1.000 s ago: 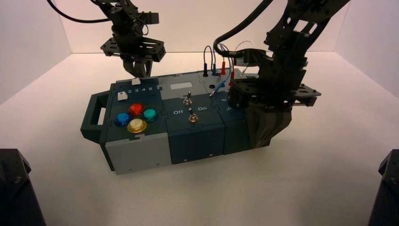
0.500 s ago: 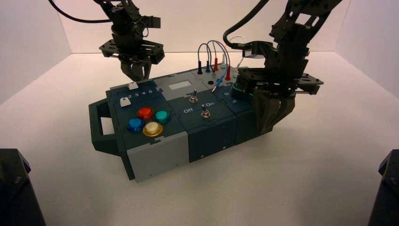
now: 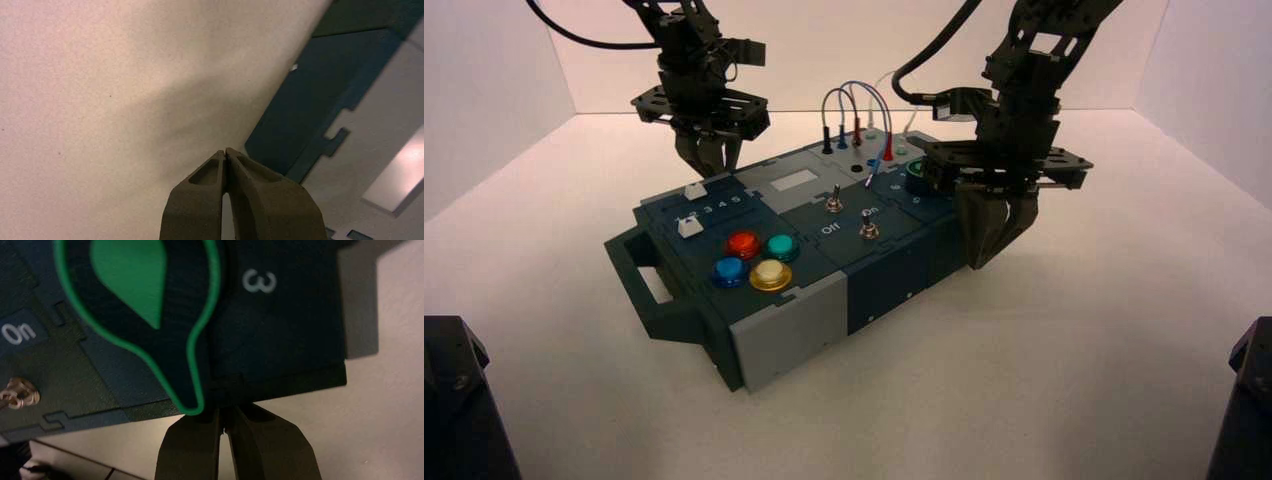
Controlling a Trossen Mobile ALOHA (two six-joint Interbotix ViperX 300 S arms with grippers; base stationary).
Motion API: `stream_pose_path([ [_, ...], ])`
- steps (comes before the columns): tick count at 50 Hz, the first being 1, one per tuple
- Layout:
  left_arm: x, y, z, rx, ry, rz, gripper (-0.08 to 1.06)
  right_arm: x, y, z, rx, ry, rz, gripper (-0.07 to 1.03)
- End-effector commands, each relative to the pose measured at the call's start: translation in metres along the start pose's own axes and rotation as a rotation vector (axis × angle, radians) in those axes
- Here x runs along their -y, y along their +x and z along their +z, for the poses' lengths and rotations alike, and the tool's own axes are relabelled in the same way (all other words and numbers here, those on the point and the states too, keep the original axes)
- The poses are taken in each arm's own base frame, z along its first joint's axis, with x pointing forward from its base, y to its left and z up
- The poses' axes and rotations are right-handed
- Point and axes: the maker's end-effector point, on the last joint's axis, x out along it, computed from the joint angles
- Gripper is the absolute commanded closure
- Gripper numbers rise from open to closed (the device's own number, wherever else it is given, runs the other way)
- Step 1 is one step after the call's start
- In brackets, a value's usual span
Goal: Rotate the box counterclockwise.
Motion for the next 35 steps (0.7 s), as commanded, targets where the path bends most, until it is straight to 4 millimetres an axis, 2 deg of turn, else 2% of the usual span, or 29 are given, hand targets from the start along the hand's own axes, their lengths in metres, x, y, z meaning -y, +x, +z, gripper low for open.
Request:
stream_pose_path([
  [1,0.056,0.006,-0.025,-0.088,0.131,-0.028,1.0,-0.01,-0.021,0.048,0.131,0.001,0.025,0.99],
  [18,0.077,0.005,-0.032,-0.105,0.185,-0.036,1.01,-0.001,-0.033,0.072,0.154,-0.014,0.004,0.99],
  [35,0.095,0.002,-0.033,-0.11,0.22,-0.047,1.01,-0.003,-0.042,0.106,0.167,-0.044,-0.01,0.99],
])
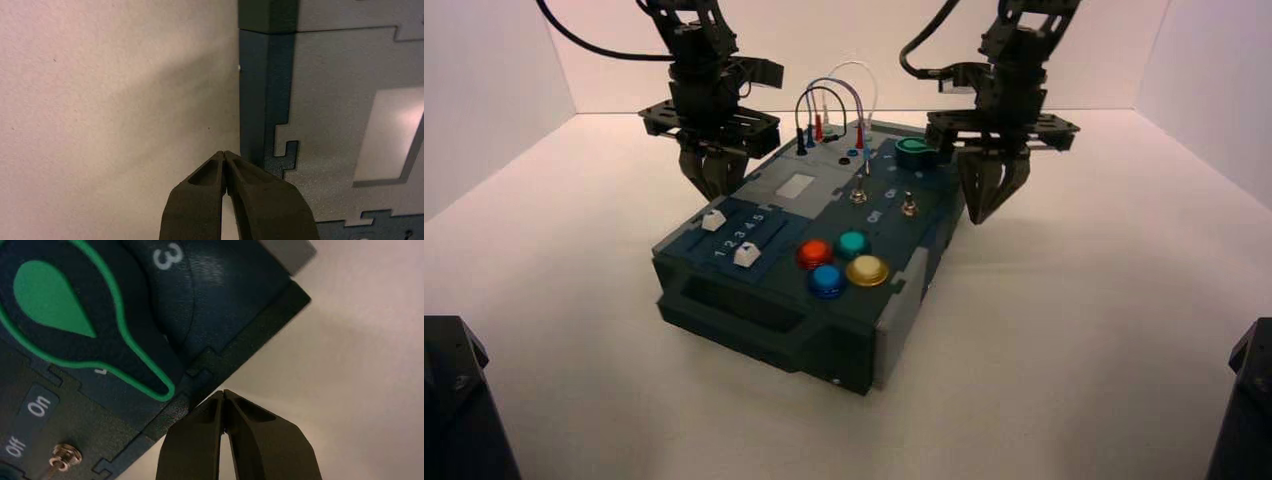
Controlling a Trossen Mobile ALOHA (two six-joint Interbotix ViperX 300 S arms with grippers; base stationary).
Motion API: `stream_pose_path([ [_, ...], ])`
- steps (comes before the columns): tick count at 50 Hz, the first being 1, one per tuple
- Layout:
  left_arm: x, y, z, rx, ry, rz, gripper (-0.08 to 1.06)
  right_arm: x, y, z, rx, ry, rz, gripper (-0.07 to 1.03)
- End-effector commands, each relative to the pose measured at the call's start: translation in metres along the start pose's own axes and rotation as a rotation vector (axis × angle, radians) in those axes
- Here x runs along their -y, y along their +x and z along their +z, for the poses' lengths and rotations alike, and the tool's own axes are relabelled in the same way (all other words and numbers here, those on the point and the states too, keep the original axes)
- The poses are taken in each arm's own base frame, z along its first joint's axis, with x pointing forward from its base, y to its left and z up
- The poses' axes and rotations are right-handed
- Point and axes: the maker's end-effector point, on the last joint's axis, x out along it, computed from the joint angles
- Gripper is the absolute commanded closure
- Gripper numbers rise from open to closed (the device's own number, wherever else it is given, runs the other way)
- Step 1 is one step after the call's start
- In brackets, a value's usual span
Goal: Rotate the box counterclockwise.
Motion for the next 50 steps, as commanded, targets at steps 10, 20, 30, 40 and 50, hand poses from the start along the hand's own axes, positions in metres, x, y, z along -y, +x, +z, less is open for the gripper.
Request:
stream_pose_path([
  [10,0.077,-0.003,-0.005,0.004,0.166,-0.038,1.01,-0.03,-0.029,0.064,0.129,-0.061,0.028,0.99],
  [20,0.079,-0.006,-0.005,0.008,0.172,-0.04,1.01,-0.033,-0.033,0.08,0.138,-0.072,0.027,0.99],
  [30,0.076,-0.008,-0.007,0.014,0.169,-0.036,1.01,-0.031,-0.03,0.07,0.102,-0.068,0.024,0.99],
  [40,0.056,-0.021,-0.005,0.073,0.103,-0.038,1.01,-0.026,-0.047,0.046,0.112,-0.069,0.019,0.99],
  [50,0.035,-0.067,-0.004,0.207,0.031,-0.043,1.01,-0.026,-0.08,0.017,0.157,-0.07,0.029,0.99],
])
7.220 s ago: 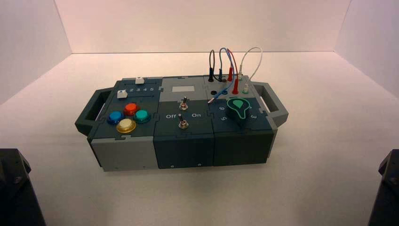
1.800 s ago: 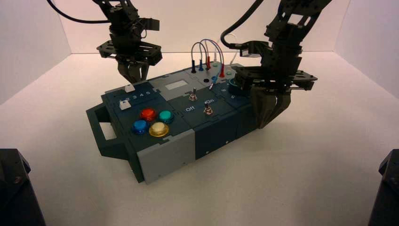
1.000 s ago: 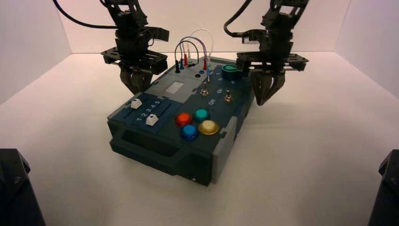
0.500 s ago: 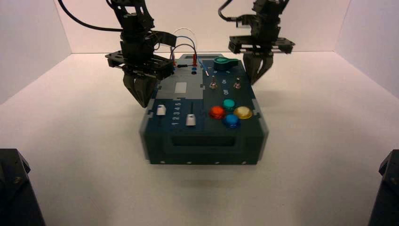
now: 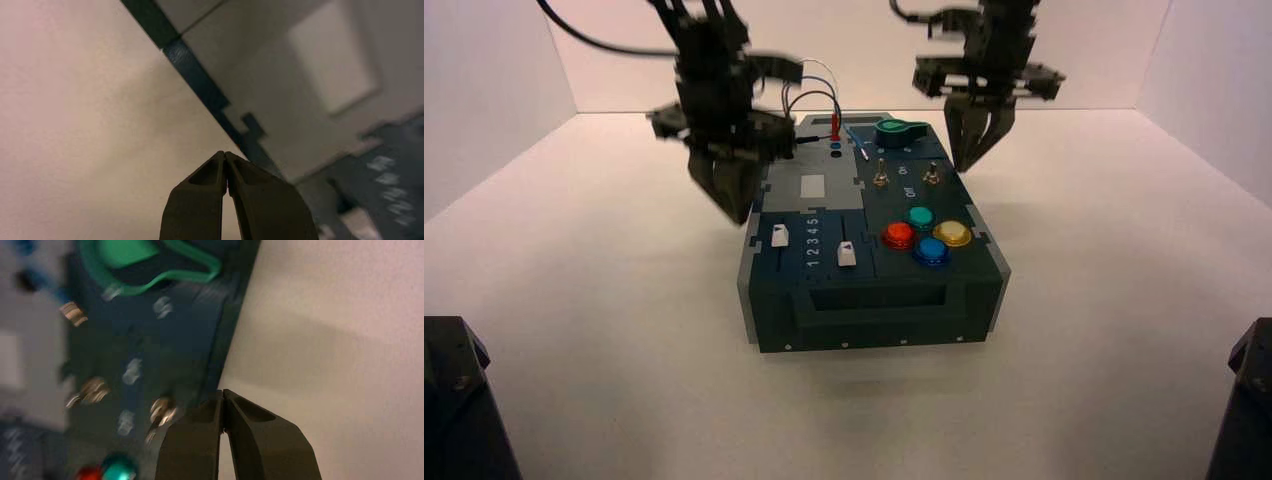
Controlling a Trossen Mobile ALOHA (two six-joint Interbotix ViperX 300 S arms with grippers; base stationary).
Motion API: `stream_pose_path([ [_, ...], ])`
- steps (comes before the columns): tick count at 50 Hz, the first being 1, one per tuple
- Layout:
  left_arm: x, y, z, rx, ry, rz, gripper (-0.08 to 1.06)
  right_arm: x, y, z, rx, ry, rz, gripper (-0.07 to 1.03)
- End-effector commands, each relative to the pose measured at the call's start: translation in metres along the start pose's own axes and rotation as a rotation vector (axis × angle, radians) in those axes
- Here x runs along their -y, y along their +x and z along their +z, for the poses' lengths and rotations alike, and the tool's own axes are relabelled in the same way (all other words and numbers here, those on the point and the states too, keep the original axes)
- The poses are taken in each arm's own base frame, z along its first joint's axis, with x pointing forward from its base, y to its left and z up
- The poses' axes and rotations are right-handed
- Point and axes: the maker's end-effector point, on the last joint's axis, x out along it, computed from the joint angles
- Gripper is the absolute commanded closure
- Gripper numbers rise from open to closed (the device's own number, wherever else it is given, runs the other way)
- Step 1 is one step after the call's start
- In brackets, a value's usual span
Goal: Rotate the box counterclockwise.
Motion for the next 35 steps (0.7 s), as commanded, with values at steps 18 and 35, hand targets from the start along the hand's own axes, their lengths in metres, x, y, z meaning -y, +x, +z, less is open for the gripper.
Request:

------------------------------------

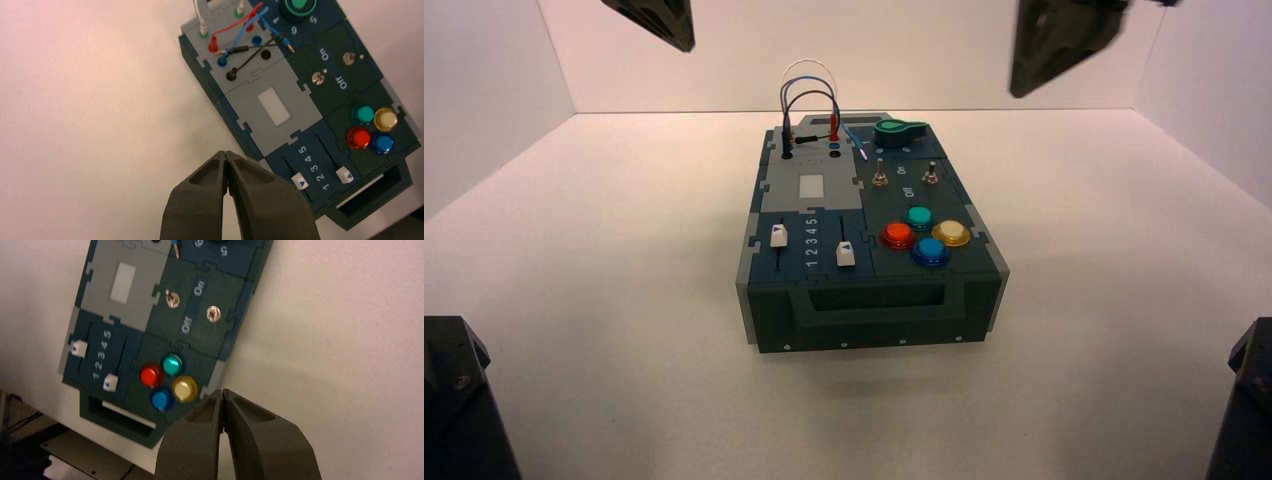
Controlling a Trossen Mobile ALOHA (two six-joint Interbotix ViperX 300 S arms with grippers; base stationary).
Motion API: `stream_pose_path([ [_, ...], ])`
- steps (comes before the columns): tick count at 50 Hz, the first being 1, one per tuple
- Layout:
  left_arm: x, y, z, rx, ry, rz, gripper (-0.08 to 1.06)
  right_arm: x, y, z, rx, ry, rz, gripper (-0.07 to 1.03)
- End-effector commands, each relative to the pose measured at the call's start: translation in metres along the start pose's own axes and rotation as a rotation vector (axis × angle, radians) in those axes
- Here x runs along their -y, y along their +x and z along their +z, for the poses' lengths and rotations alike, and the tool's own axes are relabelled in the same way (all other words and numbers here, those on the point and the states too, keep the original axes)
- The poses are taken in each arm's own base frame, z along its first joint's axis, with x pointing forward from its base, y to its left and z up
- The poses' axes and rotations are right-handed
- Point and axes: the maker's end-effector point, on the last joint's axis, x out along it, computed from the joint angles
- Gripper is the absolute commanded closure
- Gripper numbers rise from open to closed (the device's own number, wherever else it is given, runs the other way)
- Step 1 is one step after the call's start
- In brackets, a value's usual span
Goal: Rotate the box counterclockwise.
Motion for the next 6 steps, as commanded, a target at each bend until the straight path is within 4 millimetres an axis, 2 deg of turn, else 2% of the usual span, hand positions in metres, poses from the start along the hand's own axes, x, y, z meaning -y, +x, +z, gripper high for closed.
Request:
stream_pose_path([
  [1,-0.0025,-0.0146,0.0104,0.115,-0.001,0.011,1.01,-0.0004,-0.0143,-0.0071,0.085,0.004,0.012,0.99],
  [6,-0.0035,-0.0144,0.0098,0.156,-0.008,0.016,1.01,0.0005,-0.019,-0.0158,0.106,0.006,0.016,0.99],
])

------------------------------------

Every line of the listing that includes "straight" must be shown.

- **Finished exercise**:
Motion for the next 35 steps (0.7 s), as commanded, targets where the path bends most, until it is straight to 4 millimetres an axis, 2 deg of turn, else 2% of the usual span, or 29 are given, hand targets from the start along the hand's own axes, their lengths in metres, x, y, z meaning -y, +x, +z, gripper low for open.
Motion for the next 6 steps, as commanded, a target at each bend until the straight path is within 4 millimetres an axis, 2 deg of turn, else 2% of the usual span, hand positions in metres, poses from the start along the hand's own axes, x, y, z meaning -y, +x, +z, gripper high for closed.

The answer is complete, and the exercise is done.